Repeat all the lines below exactly, but omit the pictures.

—————

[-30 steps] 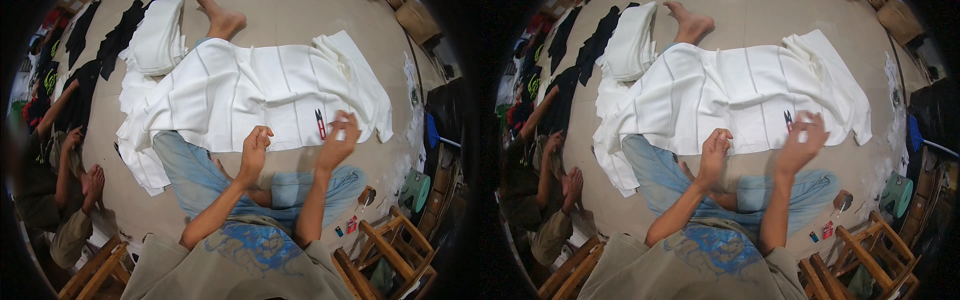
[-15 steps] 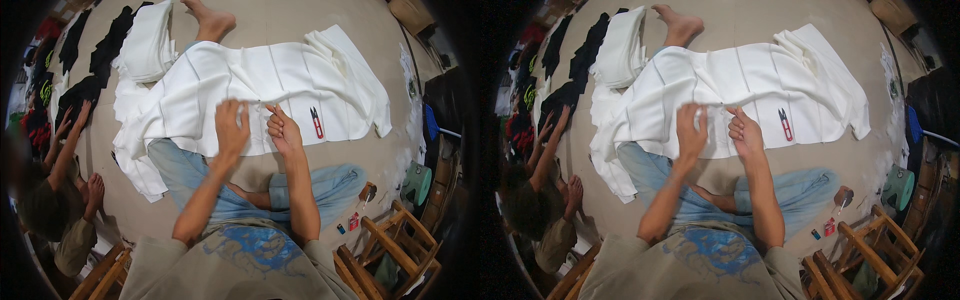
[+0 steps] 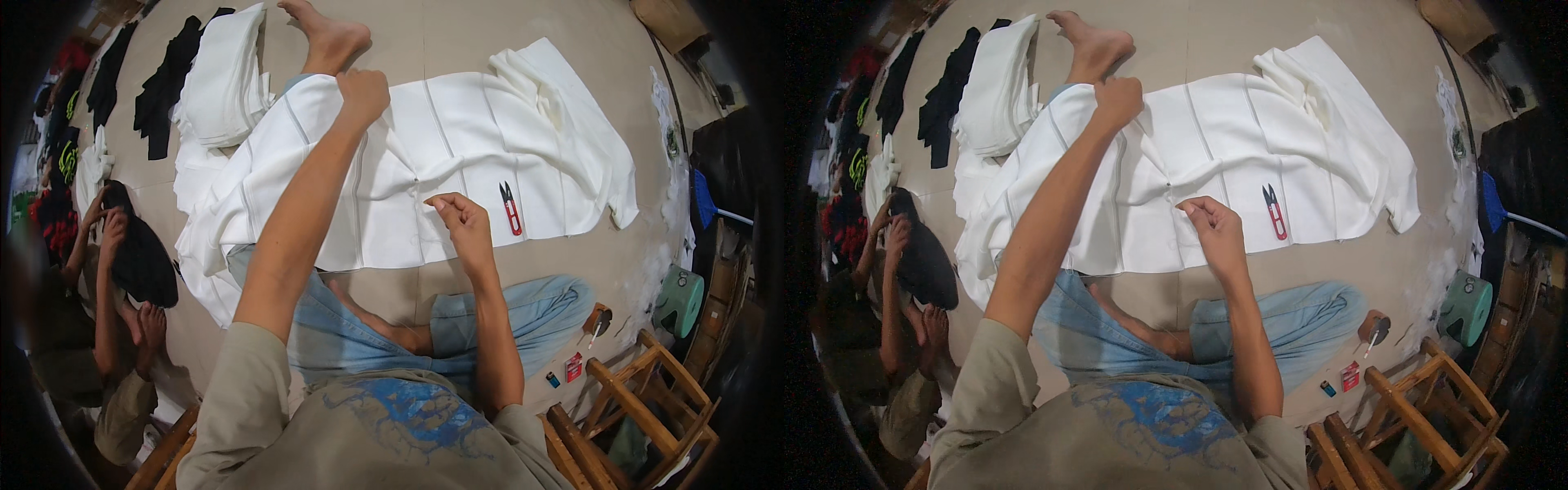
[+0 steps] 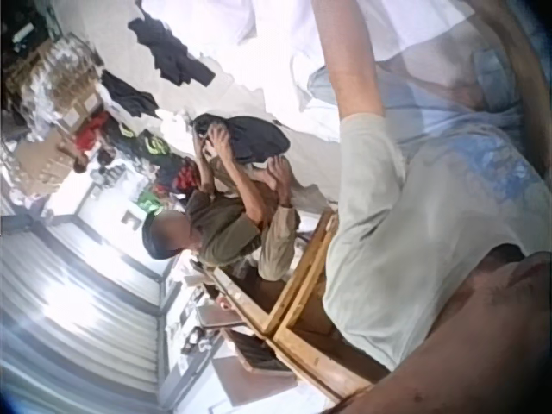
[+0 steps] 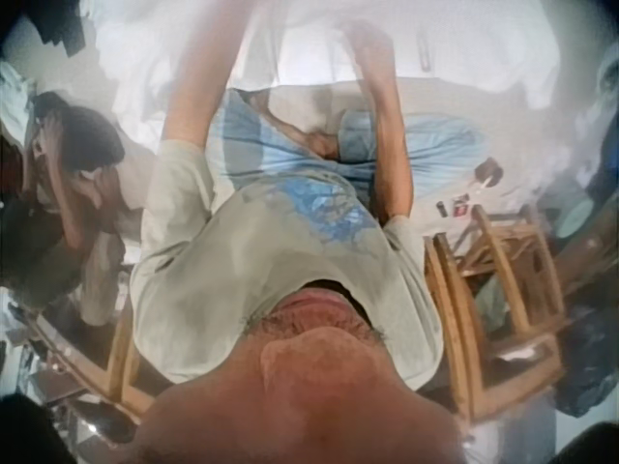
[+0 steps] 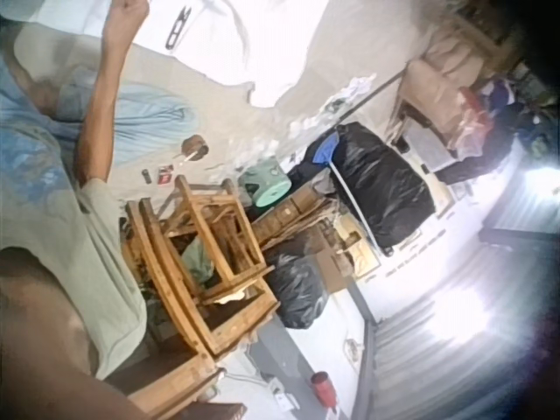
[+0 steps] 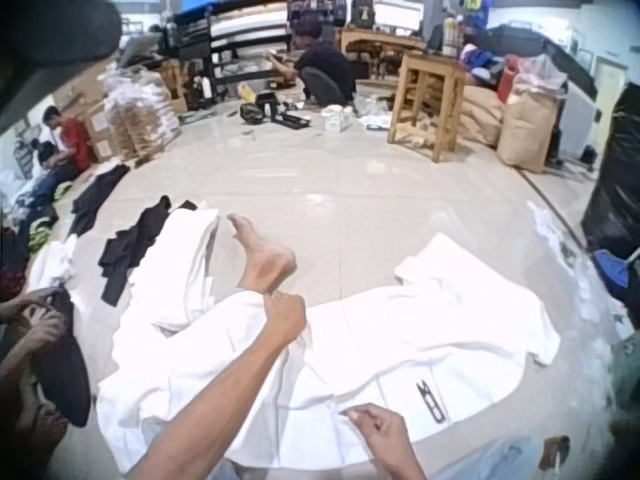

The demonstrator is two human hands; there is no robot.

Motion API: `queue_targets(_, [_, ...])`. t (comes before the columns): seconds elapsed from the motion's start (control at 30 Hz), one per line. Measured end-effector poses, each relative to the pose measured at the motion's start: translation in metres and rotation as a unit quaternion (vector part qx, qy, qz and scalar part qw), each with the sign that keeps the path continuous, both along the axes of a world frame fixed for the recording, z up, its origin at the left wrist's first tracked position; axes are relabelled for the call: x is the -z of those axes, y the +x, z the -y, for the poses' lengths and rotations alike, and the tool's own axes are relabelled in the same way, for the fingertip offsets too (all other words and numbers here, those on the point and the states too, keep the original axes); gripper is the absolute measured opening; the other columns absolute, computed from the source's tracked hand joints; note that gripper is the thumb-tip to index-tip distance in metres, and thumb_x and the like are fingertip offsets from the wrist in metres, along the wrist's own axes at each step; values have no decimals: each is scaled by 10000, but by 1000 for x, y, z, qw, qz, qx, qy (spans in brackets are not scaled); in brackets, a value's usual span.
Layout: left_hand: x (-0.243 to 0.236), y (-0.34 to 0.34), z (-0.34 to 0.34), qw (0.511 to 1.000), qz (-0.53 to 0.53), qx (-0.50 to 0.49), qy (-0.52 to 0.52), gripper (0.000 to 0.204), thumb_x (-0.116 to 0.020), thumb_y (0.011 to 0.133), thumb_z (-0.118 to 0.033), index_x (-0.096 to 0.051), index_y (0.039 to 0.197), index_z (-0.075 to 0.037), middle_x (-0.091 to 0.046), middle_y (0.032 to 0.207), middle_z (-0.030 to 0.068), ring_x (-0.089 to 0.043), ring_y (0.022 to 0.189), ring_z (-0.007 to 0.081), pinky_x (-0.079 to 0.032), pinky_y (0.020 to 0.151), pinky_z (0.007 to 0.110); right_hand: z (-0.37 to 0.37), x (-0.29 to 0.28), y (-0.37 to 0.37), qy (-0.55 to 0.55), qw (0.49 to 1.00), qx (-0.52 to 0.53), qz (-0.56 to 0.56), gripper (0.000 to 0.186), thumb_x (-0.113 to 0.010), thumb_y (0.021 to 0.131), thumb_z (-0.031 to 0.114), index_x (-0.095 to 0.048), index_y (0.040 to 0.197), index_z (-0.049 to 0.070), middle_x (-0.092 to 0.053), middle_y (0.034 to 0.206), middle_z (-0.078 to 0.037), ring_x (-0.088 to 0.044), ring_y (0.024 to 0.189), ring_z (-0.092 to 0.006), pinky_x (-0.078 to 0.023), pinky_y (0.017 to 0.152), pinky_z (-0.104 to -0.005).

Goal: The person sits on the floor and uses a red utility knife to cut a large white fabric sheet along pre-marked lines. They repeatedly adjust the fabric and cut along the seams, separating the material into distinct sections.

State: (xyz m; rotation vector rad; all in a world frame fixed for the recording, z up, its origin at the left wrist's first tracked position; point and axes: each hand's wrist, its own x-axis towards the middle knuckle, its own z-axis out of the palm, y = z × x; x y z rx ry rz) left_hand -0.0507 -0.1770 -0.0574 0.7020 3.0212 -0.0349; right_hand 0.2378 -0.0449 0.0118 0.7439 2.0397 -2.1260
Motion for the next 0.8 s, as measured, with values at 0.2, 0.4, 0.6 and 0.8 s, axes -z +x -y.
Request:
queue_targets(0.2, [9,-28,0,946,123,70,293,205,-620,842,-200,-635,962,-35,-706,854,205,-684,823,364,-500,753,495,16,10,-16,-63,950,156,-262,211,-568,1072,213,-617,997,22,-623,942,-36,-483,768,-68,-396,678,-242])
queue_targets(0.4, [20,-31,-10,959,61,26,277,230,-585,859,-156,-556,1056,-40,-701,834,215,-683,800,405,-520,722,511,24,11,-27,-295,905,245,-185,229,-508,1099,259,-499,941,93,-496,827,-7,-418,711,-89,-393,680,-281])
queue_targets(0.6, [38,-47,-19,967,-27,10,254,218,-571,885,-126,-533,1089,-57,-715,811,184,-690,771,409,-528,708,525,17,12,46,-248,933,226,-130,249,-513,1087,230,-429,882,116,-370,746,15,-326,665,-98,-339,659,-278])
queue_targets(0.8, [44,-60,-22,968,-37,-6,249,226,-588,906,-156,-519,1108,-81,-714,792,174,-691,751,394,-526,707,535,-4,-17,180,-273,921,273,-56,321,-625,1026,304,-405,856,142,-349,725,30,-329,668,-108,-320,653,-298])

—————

_Result_
[-30 steps] 
[-15 steps] 
[+0 steps] 
[+0 steps] 
[+0 steps] 
[+0 steps] 
[+0 steps] 

The demonstrator is two human hands; there is no robot.

Motion API: `queue_targets(_, [_, ...])`. t (comes before the columns): seconds elapsed from the motion's start (control at 30 Hz), one per line. Measured end-effector poses, each relative to the pose measured at the motion's start: translation in metres and rotation as a unit quaternion (vector part qx, qy, qz and scalar part qw), each with the sign that keeps the path continuous, both along the axes of a world frame fixed for the recording, z up, its origin at the left wrist's first tracked position; axes are relabelled for the call: x is the -z of those axes, y the +x, z the -y, for the poses' lengths and rotations alike, and the tool's own axes are relabelled in the same way, for the fingertip offsets too (all other words and numbers here, those on the point and the states too, keep the original axes); gripper is the absolute measured opening; the other columns absolute, computed from the source's tracked hand joints; note that gripper is the thumb-tip to index-tip distance in metres, and thumb_x and the like are fingertip offsets from the wrist in metres, along the wrist's own axes at each step; values have no decimals: each is scaled by 10000, but by 1000 for x, y, z, qw, qz, qx, qy (spans in brackets are not scaled); in brackets, a value's usual span.
Layout: left_hand: x (-0.243 to 0.236), y (-0.34 to 0.34), z (-0.34 to 0.34), qw (0.511 to 1.000), qz (-0.53 to 0.53), qx (-0.50 to 0.49), qy (-0.52 to 0.52), gripper (0.000 to 0.204), thumb_x (-0.116 to 0.020), thumb_y (0.011 to 0.133), thumb_z (-0.118 to 0.033), index_x (-0.096 to 0.051), index_y (0.039 to 0.197), index_z (-0.075 to 0.037), middle_x (-0.091 to 0.046), middle_y (0.032 to 0.207), middle_z (-0.030 to 0.068), ring_x (-0.089 to 0.043), ring_y (0.022 to 0.189), ring_z (-0.007 to 0.081), pinky_x (-0.079 to 0.032), pinky_y (0.020 to 0.151), pinky_z (0.007 to 0.110); right_hand: z (-0.37 to 0.37), x (-0.29 to 0.28), y (-0.37 to 0.37), qy (-0.55 to 0.55), qw (0.49 to 1.00), qx (-0.52 to 0.53), qz (-0.56 to 0.56), gripper (0.000 to 0.186), thumb_x (-0.113 to 0.010), thumb_y (0.021 to 0.131), thumb_z (-0.031 to 0.114), index_x (-0.095 to 0.048), index_y (0.040 to 0.197), index_z (-0.049 to 0.070), middle_x (-0.092 to 0.053), middle_y (0.034 to 0.206), middle_z (-0.078 to 0.037), ring_x (-0.088 to 0.044), ring_y (0.024 to 0.189), ring_z (-0.092 to 0.006), pinky_x (-0.078 to 0.023), pinky_y (0.017 to 0.152), pinky_z (-0.104 to -0.005).

Goal: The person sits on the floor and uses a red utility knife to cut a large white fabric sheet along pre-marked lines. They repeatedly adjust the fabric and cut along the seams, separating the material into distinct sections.

State: (xyz m; rotation vector rad; all in a world frame fixed for the recording, z up, its origin at the left wrist's first tracked position; point and axes: each hand's wrist, its own x-axis towards the middle knuckle, its own z-axis out of the palm, y = z × x; x y z rx ry rz) left_hand -0.0507 -0.1770 -0.0574 0.7020 3.0212 -0.0349; right_hand 0.2378 -0.0449 0.0118 0.7439 2.0397 -2.1260
Motion for the next 0.8 s, as measured, with values at 0.2, 0.4, 0.6 and 0.8 s, axes -z +x -y.
Request:
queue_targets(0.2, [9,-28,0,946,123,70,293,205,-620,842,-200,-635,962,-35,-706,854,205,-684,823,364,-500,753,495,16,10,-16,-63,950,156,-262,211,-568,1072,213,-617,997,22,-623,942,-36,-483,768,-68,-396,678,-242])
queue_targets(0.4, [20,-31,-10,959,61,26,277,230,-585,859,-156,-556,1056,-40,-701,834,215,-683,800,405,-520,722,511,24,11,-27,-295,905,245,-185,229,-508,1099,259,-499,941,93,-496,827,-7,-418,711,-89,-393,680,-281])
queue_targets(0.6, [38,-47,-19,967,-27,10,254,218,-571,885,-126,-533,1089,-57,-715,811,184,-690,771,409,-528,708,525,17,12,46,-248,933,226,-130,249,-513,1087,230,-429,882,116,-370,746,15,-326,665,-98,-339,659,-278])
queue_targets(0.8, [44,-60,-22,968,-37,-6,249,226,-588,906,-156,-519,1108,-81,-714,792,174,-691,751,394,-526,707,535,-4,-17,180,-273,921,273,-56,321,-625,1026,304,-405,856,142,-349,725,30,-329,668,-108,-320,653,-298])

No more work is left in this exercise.